Starting with the opening line of the entries below, transcribe each line exactly up to and including the one that has "Return point(s) on the small"; pictures are not copied.
#### Stored data
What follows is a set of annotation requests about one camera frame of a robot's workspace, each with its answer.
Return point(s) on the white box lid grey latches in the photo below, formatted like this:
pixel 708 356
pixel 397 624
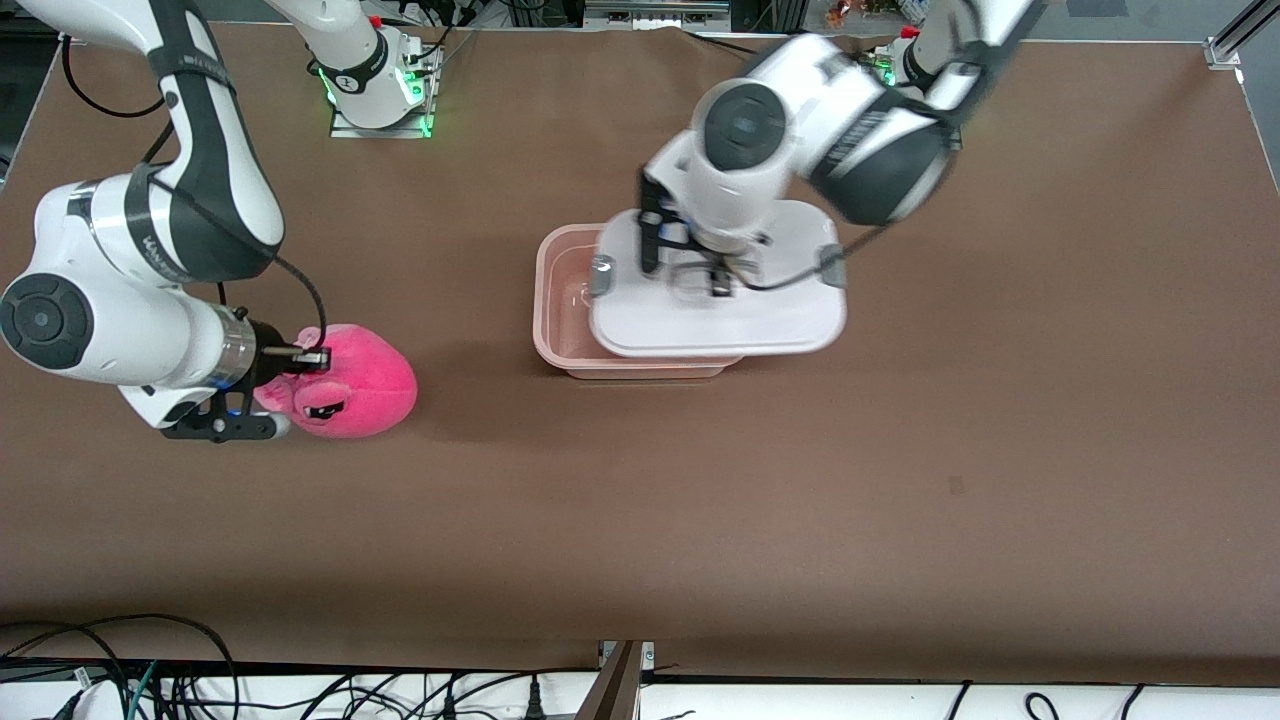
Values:
pixel 780 320

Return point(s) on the aluminium frame corner profile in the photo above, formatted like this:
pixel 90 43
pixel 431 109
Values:
pixel 1225 45

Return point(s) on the small colourful figures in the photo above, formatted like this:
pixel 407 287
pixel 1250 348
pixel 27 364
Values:
pixel 840 12

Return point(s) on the pink plush toy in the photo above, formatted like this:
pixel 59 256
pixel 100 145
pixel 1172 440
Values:
pixel 370 390

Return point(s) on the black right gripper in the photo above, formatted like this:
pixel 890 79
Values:
pixel 268 352

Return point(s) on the grey metal rack device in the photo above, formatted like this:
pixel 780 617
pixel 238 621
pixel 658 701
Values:
pixel 650 15

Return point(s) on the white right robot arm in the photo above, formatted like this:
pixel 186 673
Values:
pixel 120 330

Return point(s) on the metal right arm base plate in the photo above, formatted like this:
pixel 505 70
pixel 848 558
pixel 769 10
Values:
pixel 380 132

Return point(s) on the aluminium profile beam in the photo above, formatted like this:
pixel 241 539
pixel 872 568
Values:
pixel 615 690

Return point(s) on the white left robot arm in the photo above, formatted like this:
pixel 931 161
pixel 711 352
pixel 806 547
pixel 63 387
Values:
pixel 800 100

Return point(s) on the translucent plastic box base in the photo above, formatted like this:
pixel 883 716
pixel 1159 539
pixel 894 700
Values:
pixel 565 320

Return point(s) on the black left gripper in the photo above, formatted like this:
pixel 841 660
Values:
pixel 716 262

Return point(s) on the black power plug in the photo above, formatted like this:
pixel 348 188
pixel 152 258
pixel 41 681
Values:
pixel 535 705

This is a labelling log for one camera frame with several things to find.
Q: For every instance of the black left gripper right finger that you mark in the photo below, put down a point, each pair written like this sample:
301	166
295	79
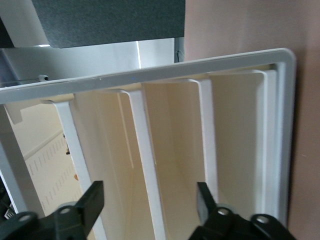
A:
225	227

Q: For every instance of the white drawer cabinet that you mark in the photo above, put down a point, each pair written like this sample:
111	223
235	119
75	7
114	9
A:
175	70

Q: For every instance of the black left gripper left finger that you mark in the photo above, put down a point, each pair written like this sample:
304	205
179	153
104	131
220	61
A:
62	225

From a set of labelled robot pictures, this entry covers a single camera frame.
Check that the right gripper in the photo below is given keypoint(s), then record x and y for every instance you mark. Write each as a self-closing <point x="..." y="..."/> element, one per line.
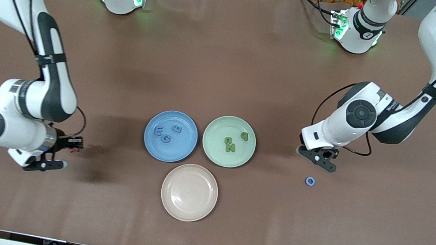
<point x="62" y="142"/>

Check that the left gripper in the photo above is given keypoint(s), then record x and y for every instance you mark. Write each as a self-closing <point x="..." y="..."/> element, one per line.
<point x="335" y="153"/>

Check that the green letter P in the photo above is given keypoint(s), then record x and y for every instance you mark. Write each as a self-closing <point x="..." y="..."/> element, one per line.
<point x="246" y="136"/>

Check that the green letter N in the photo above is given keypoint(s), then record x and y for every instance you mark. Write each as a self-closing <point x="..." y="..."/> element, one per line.
<point x="231" y="147"/>

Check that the green letter U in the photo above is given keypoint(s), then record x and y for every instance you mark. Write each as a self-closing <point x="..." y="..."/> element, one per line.
<point x="226" y="140"/>

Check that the blue letter E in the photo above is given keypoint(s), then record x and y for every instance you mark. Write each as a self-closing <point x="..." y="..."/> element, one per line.
<point x="156" y="131"/>

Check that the blue letter G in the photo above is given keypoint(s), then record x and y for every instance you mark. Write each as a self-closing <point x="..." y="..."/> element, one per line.
<point x="162" y="138"/>

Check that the blue number 6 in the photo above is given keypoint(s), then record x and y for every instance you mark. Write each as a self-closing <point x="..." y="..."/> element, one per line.
<point x="174" y="128"/>

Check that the blue letter O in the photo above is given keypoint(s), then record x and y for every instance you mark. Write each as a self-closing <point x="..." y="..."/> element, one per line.
<point x="307" y="181"/>

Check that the red letter I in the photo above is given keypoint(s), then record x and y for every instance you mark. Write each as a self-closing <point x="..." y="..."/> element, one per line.
<point x="74" y="151"/>

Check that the green round plate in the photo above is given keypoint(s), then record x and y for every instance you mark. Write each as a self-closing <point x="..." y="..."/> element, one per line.
<point x="213" y="148"/>

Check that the blue round plate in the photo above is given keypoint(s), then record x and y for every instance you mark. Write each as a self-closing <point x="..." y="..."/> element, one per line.
<point x="181" y="152"/>

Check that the beige round plate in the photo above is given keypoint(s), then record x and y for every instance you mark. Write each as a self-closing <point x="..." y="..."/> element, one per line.
<point x="189" y="193"/>

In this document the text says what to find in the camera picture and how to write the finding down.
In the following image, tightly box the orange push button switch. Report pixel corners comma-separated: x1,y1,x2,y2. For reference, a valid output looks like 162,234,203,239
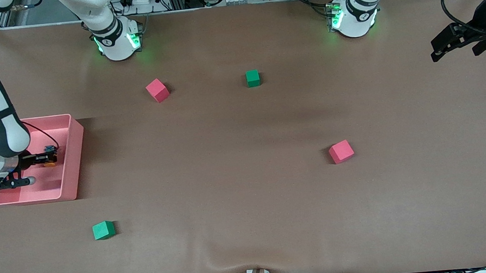
42,145,59,168

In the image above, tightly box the pink plastic bin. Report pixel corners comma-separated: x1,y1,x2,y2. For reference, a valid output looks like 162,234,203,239
0,112,90,207

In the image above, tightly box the green cube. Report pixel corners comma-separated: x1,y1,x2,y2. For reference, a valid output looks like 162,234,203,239
91,220,117,241
245,69,262,88

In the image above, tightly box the pink cube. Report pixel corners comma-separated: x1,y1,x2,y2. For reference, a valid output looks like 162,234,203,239
145,77,171,104
327,139,356,165

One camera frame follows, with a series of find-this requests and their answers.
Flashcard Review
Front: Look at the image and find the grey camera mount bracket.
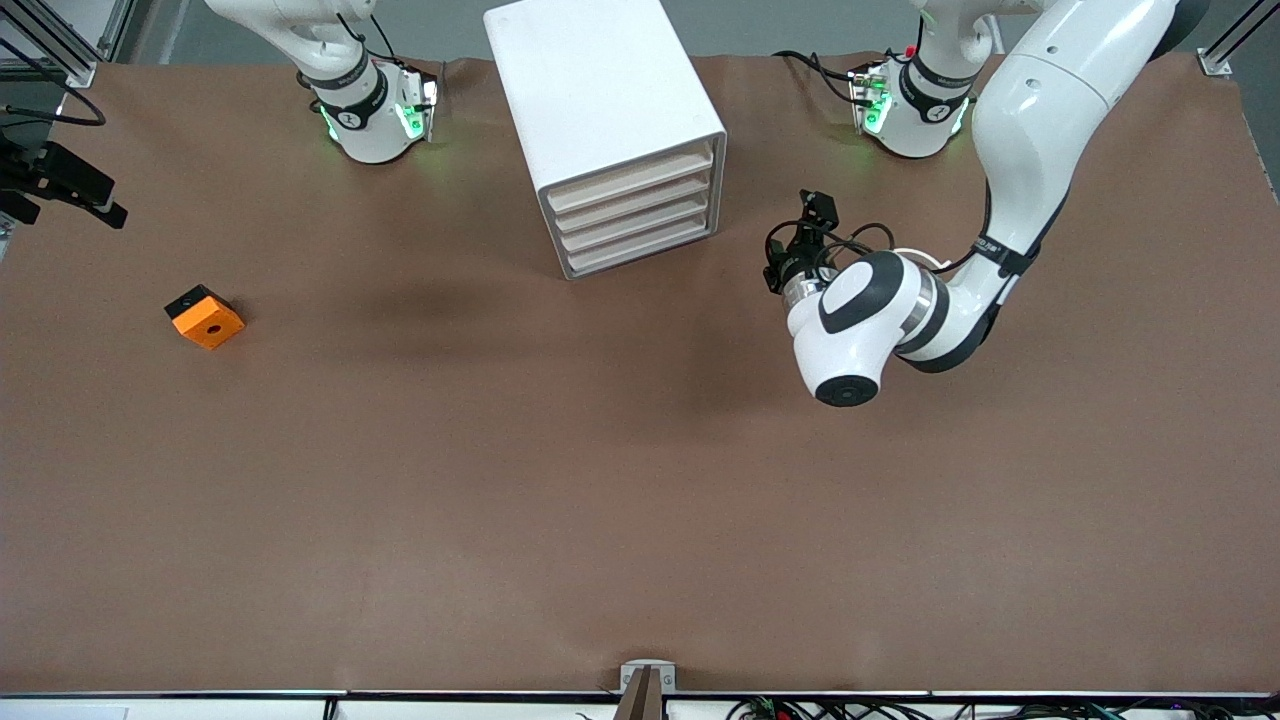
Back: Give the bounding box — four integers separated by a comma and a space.
620, 660, 678, 720

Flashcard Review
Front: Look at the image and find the white drawer cabinet housing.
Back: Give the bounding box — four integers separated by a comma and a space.
483, 0, 728, 281

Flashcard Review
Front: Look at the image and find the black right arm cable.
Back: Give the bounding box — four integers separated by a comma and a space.
0, 88, 107, 128

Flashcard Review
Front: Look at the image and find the white plastic drawer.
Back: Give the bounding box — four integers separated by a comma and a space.
560, 195, 717, 256
566, 215, 719, 279
545, 143, 715, 213
552, 170, 716, 234

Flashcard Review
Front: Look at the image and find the black base power cable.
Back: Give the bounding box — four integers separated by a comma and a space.
773, 50, 866, 106

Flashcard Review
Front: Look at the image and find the cable bundle under table edge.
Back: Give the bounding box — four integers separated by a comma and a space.
730, 697, 1241, 720

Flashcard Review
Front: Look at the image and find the orange black button box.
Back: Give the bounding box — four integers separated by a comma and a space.
164, 284, 246, 351

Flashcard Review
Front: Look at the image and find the aluminium frame post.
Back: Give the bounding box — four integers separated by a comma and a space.
0, 0, 136, 89
1197, 0, 1280, 78

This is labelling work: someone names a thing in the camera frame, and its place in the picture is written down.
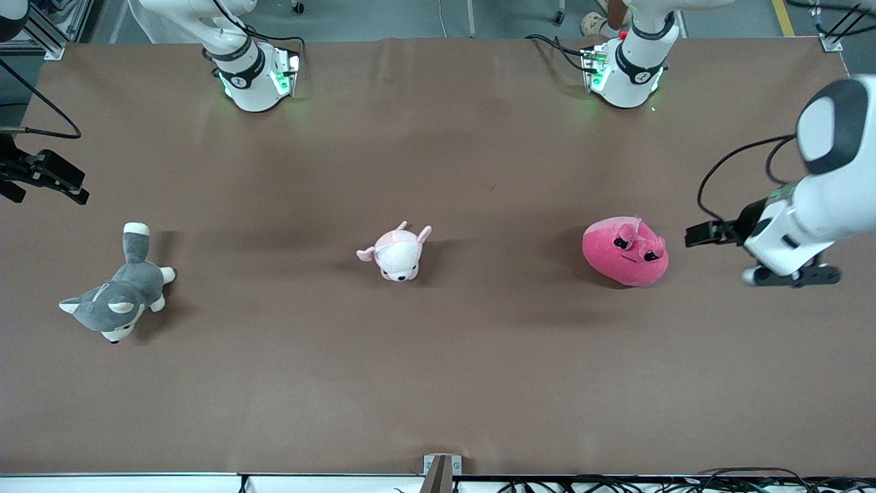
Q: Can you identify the hot pink round plush toy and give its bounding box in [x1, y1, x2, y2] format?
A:
[582, 216, 669, 288]

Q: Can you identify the grey white husky plush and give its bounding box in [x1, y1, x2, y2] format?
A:
[58, 222, 177, 344]

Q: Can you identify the aluminium corner profile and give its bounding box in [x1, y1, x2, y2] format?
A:
[818, 14, 876, 53]

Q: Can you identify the beige shoe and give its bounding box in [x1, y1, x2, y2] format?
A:
[580, 12, 620, 38]

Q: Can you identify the pale pink plush dog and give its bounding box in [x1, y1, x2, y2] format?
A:
[356, 220, 433, 283]

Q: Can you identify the aluminium frame post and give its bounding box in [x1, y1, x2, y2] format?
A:
[0, 0, 103, 61]

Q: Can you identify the black right base cable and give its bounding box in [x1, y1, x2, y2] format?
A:
[209, 0, 307, 55]

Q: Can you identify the black base cable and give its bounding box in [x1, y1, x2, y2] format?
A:
[209, 0, 307, 55]
[526, 33, 591, 73]

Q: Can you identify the black cable bundle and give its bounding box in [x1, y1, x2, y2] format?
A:
[493, 468, 876, 493]

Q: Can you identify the black left base cable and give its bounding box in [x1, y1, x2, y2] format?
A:
[526, 33, 591, 73]

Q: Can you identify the white table edge rail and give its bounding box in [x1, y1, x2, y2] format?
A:
[0, 472, 876, 493]

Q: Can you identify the metal table edge bracket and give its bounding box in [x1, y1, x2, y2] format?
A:
[423, 453, 463, 493]
########
**Exercise result**
What follows is a set of annotation requests about one camera frame of a robot's workspace, each with its answer.
Return point(s) on the white box lid grey latches in the photo below, formatted like this:
pixel 708 356
pixel 397 624
Values:
pixel 780 320

Return point(s) on the aluminium frame corner profile in the photo above, formatted like this:
pixel 90 43
pixel 431 109
Values:
pixel 1225 45

Return point(s) on the small colourful figures in the photo above, formatted like this:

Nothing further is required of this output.